Mais quand bien même tous les chirurgiens feraient subir consciencieusement un dépistage psychologique à tous leurs patients, cela ne permettrait pas d'éviter tous les problèmes.

La plupart des chirurgiens ne sont pas des bouchers partisans des opérations multiples - comme celles qui ont rendu Heidi Montag méconnaissable.
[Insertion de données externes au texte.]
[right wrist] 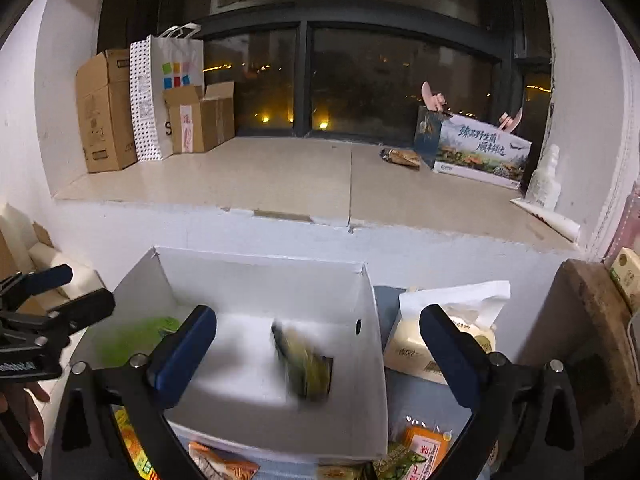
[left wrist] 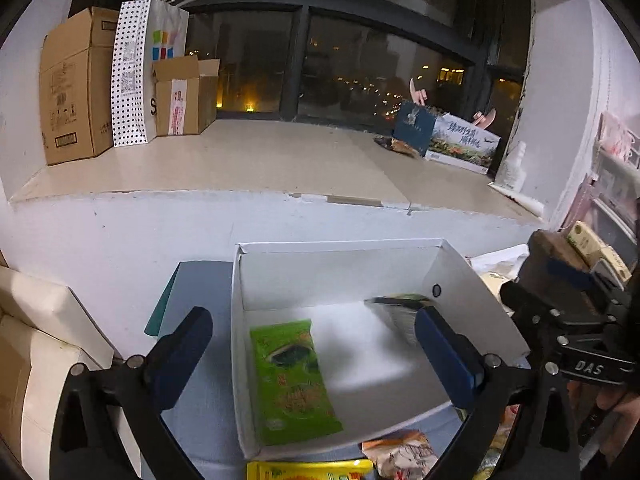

Malgré tout, il est difficile de prévoir dans quelle mesure une opération chirurgicale, en particulier les plus radicales, peut affecter la perception que le patient a de sa personne.

Victoria Pitts-Taylor, sociologue et auteure du livre Les junkies de la chirurgie : bien-être et pathologie dans la culture esthétique, note que « la transformation de son apparence par le biais de la chirurgie plastique peut être radicale. Et les effets psychologiques sur une personne qui change de visage ou qui modifie radicalement son corps sont très difficiles à prévoir ».

Les chirurgiens comme le Dr. Lorenc peuvent bien faire passer toute une batterie de tests psychologiques à leurs patients, mais ils ne peuvent pas déterminer de manière sûre si leurs patients se sentiront toujours eux-mêmes après avoir changé de visage.

Au lieu de passer sur le billard une seule fois et de changer radicalement d'apparence, mieux vaut se faire opérer plusieurs fois sur une période longue. Des changements graduels semblent être la meilleure manière pour s'adapter à son nouvel aspect. C'est par exemple la solution privilégiée par Megan Fox.

Mais quel que soit la modification, très importante ou quasi invisible, elle nécessitera toujours une certaine forme d'adaptation mentale. Et plus les changements sont importants, plus cette période d'adaptation est susceptible de prendre du temps.